» Instructions for the task: At the line that contains "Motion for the", begin setting down every line word for word, and stop after the last line of the listing.

» Raw data:
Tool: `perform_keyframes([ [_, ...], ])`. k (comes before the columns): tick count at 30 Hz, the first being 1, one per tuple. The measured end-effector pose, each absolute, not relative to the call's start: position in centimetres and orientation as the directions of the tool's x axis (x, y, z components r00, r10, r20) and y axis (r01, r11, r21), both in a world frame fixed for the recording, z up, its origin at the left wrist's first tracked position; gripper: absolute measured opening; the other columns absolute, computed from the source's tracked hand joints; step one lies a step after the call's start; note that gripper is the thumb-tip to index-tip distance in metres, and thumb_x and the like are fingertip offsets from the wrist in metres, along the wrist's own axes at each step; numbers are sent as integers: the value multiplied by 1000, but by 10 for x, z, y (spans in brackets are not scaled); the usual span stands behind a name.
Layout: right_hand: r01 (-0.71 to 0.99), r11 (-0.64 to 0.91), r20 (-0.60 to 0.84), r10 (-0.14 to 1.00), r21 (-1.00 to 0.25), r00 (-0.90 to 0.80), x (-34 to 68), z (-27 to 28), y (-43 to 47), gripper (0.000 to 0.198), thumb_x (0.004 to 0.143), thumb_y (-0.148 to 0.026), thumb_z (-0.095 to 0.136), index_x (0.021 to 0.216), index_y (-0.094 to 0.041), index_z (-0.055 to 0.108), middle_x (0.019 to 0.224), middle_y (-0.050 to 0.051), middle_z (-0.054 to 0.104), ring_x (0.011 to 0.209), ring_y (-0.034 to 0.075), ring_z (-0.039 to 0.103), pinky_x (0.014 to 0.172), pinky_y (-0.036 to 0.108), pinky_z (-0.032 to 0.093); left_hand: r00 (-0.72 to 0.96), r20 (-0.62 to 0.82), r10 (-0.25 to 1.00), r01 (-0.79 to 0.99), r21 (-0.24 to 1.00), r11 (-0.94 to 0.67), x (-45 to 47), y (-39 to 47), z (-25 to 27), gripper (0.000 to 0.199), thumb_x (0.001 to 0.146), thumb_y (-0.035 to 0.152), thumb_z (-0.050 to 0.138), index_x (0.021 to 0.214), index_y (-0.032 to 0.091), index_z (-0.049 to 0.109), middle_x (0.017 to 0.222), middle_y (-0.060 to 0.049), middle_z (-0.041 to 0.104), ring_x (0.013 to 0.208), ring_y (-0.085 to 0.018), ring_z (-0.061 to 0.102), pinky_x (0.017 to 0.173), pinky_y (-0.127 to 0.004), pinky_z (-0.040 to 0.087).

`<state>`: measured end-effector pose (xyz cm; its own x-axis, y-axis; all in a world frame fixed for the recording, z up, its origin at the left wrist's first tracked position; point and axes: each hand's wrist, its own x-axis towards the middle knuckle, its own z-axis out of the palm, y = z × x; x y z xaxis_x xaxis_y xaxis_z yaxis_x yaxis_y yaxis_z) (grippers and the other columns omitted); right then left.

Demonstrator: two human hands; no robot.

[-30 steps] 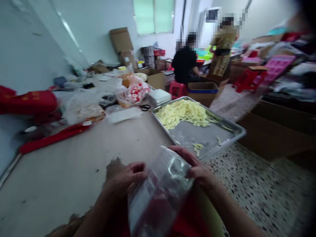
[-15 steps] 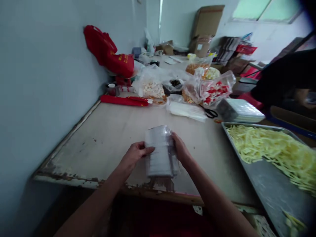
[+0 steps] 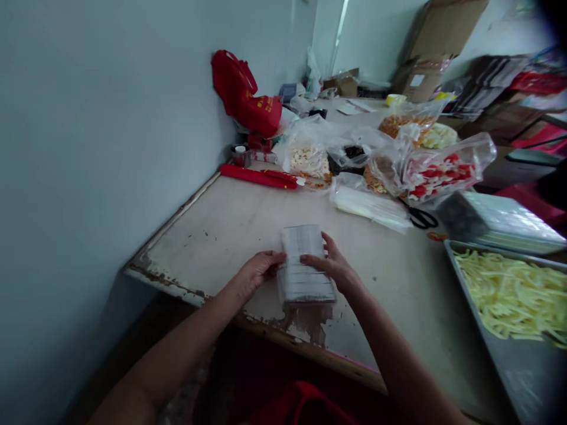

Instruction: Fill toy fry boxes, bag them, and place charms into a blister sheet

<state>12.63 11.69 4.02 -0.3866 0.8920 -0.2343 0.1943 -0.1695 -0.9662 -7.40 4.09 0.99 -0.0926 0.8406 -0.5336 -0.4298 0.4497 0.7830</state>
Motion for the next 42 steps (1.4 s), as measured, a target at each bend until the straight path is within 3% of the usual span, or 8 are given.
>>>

» Solution for this exercise:
Motion for the next 42 steps (1.4 s), as measured, a target at each bend until the straight path is within 3% of the usual span, or 8 are given.
>>>

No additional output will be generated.